Avete presente quella sensazione di perenne felicità che ti avvolge come un'aura calda e che ti porti dietro ovunque tu vada?

Esattamente così. Adam ormai passava tutti i giorni a casa nostra, cucinavamo (praticamente solo pizza), alla sera guardavamo film accoccolati sul divano e mangiando le schifezze che lui ci portava a casa (per la gioia di mia madre), facevamo i compiti assieme, uscivamo molte volte di casa dilungandoci in passeggiate interminabili, spesso aggiungendoci un picnic.

Ricordo ancora il primo che Adam ci aveva preparato: quella mattina, a scuola, era arrivato da me correndo, con un sorriso enorme sulle labbra. Mi aveva circondato i fianchi con le braccia e mi aveva sussurrato dolcemente nell'orecchio "Pranzo. Io, te, mamma. Fuori" ancora ansimando dopo lo sforzo. Avevo acconsentito dolcemente, accarezzandogli la testa e sorridendogli amorevolmente, mentre tutti ci guardavano a bocca aperta: era la prima dimostrazione di affetto che davamo "in pubblico".

Mi aveva scoccato un bacio sulla fronte e si era allontanato rapidamente facendomi l'occhiolino, lasciandomi inebetita di fronte all'armadietto, con ancora l'anta spalancata.
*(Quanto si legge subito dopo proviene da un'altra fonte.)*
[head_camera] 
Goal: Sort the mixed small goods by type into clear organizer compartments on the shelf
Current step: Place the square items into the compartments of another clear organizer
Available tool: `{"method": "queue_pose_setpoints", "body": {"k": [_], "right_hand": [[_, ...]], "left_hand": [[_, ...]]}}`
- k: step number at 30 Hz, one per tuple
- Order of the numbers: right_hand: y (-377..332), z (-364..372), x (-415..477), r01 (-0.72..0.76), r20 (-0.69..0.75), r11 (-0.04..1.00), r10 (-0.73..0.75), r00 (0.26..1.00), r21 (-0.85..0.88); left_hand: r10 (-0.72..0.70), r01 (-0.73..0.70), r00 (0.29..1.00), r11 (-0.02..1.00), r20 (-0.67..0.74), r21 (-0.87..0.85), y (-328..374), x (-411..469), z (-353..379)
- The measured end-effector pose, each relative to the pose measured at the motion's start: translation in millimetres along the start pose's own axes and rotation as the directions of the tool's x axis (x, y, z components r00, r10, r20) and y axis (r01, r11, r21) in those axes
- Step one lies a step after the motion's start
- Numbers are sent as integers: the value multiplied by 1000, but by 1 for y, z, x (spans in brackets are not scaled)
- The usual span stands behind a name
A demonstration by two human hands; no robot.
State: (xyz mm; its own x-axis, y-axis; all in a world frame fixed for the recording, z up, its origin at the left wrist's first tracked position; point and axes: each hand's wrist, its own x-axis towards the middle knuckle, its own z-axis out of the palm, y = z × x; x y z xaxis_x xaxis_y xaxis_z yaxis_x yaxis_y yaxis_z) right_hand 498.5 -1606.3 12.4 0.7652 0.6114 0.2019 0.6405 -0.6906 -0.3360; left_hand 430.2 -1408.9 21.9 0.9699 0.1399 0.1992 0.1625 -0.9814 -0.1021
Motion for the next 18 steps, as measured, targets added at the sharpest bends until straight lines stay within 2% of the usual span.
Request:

Mi sentivo la faccia in fiamme, le farfalle nello stomaco, e probabilmente avevo un sorriso da ebete stampato in faccia. Wow.

Raggiante, chiusi delicatamente l'armadietto e mi avviai in classe con passo leggero, estraendo, nel frattempo il telefono dalla borsa stracolma di libri.

9.07 a: MAMMA

"Tieniti libera per pranzo oggi, io e Adam passiamo a prenderti a casa!"

Mi arrivò subito una risposta che mi fece ridacchiare. Quanto era scema.

9.08 da: MAMMA

"State architettando un omicidio voi due? Non prenderò parte all'occultamento di cadavere, se ve lo state chiedendo!"

9.08 a: MAMMA

"Stai ancora guardando quella serie TV poliziesca, mamma? Nessun omicidio, te l'assicuro. Anche se potrei pensarci, a volte."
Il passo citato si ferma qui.